The highest induction occurred in the control group, and in the lower concentrations caffeic acid and rutin showed the lowest induction capacity. The highest concentration of rutin presents an intermediate result while the highest caffeic acid concentration presents a significantly lower dedifferentiation. Anthranilic acid, regardless of the concentration applied, totally inhibited any callus formation. Other authors have reported that callus induction is a phenomenon closely related to phenolic compound production [9] and these compounds can influence the induction and/or maturation of somatic embryos [5]. The results presented here support these observations, and the response appears to be that of a classic dose–response curve, which should be further investigated. The molecular basis of this response is also at present unclear but may be closely related to stress responses, as phenolic and flavonoid compounds are related to stressors factors, particularly abiotic ones, and SE is a phenomena related with stress [4,10,11].
Anthranilic acid completely inhibited callus induction. This compound is a precursor of several important biosynthetic pathways, specifically those dependent of tryptophan such as the synthesis of the auxin indol-3-acetic acid (IAA) and some alkaloids [12,13]. As the culture medium is enriched with picloram, a strong auxin, the inhibition may be due to accumulation of toxic levels of auxin or auxin-like compounds. Currently, studies are being carried out to study this hypothesis.
3.2. EC and NEC Growth
Previously established EC and NEC lines were grown in the conditions previously reported [7]. Liquid TP medium was used as control, and one concentration of each compound as tested: anthranilic acid (1164.8 µM), caffeic acid (896 µM) and rutin (197.5 µM). After 3 weeks, final masses were registered, and growth rates calculated (Figure 2).
In terms of EC, the control group showed the largest growth rates, albeit statistically insignificant from caffeic acid and rutin. Anthranilic acid completely inhibited the growth (final mass of filtrate was equal or lower than initial mass).
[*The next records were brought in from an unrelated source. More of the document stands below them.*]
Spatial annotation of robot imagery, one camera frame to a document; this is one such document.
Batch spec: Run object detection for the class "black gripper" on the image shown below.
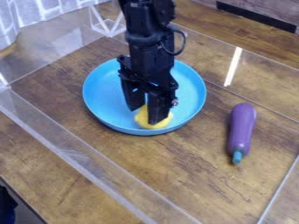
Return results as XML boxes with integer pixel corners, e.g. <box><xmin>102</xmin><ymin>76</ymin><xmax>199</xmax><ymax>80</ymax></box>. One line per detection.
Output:
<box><xmin>116</xmin><ymin>38</ymin><xmax>179</xmax><ymax>125</ymax></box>

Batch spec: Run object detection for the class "yellow lemon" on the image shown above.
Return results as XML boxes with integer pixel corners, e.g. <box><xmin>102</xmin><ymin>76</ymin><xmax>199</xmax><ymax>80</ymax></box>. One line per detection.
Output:
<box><xmin>134</xmin><ymin>104</ymin><xmax>175</xmax><ymax>130</ymax></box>

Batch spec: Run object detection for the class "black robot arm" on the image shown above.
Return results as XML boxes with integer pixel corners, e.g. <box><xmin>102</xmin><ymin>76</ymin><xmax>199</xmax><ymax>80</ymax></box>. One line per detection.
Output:
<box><xmin>116</xmin><ymin>0</ymin><xmax>179</xmax><ymax>125</ymax></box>

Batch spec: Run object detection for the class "blue round tray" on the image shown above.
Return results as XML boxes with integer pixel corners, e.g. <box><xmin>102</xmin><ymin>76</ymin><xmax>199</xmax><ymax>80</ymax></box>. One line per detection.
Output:
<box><xmin>82</xmin><ymin>59</ymin><xmax>207</xmax><ymax>136</ymax></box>

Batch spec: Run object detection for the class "purple toy eggplant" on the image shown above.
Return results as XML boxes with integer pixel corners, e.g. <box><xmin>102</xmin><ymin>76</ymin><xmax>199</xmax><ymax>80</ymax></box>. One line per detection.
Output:
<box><xmin>229</xmin><ymin>103</ymin><xmax>258</xmax><ymax>165</ymax></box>

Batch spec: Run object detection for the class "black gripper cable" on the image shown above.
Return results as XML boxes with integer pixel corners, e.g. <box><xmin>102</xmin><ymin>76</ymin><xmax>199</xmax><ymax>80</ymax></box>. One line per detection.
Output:
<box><xmin>161</xmin><ymin>24</ymin><xmax>189</xmax><ymax>57</ymax></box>

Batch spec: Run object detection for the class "clear acrylic corner bracket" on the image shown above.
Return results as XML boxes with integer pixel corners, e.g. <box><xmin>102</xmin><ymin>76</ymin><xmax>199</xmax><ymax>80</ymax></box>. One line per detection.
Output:
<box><xmin>88</xmin><ymin>6</ymin><xmax>127</xmax><ymax>38</ymax></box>

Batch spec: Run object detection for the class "clear acrylic enclosure wall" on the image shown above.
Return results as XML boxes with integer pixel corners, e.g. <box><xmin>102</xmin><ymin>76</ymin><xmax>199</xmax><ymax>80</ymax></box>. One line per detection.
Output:
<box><xmin>0</xmin><ymin>0</ymin><xmax>299</xmax><ymax>224</ymax></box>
In terms of NEC, only control and caffeic acid showed any measurable mass increment, with growth rates for the other compounds considered null.
Finally, the intracellular content of phenolic acids and flavonoids was assayed in each cell line (Figure 3).
The phenolic content of NEC is the highest of phenolic acids, with caffeic acid presenting an intermediate value, rutin and anthranilic the lowest values (Figure 3). These results could be explained in part by the lower growth of the rutin and anthranilic acid samples. On the other hand, the lower concentration of total intracellular phenolic acids in the presence of caffeic acid seems to suggest that this factor is somewhat independent of extracellular concentrations. In EC no differences in phenolic acids were observed, while flavonoid concentration seems to be unrelated to the growth conditions, although the quantification method might be improper). Overall, the results seem to indicate that the presence of phenolic acids and flavonoids in the extracellular medium is detrimental for tamarillo callus growth and there seems to be little intracellular transport as cells grown in phenolic or flavonoid rich media di not present a higher intracellular concentration. although some studies have shown that in vitro plants are a potential good system for the production of certain flavonoids [14], the influence of these family of compounds needs to be further investigated in the system presented here.
4. Conclusions
The present work describes the influence of certain types of secondary metabolites, namely phenolic acids and flavonoids, during tamarillo SE. The results show that these compounds have some importance in the induction phase while seem to be disadvantageous in the multiplication of EC and NEC masses in liquid medium. Further studies are underway to understand their impact on other stages of the in vitro system. Also, future studies should also focus on a more precise quantification of these compounds in the system and the molecular mechanism of action.
Author Contributions
Conceptualization, A.C. and J.C.; Methodology A.C. and F.V.; writing—original draft preparation A.C.; writing—review and editing, S.C.; supervision S.C. and J.C. All authors have read and agreed to the published version of the manuscript.
Funding
Fundação para a Ciência e Tecnologia (Portugal) supported André Caeiro PhD fellowship (SFRH/BD/137819/2018). This work was carried out at the R&D Unit Center for Functional Ecology—Science for People and the Planet (CFE), with reference UIDB/04004/2020, financed by FCT/MCTES through national funds (PIDDAC). P2020|COMPETE grant number PTDC/BAA-AGR/32265/2017, BP4BP–Tamarillo breeding: better plants for better products]; and the Centre for Functional Ecology of the University of Coimbra.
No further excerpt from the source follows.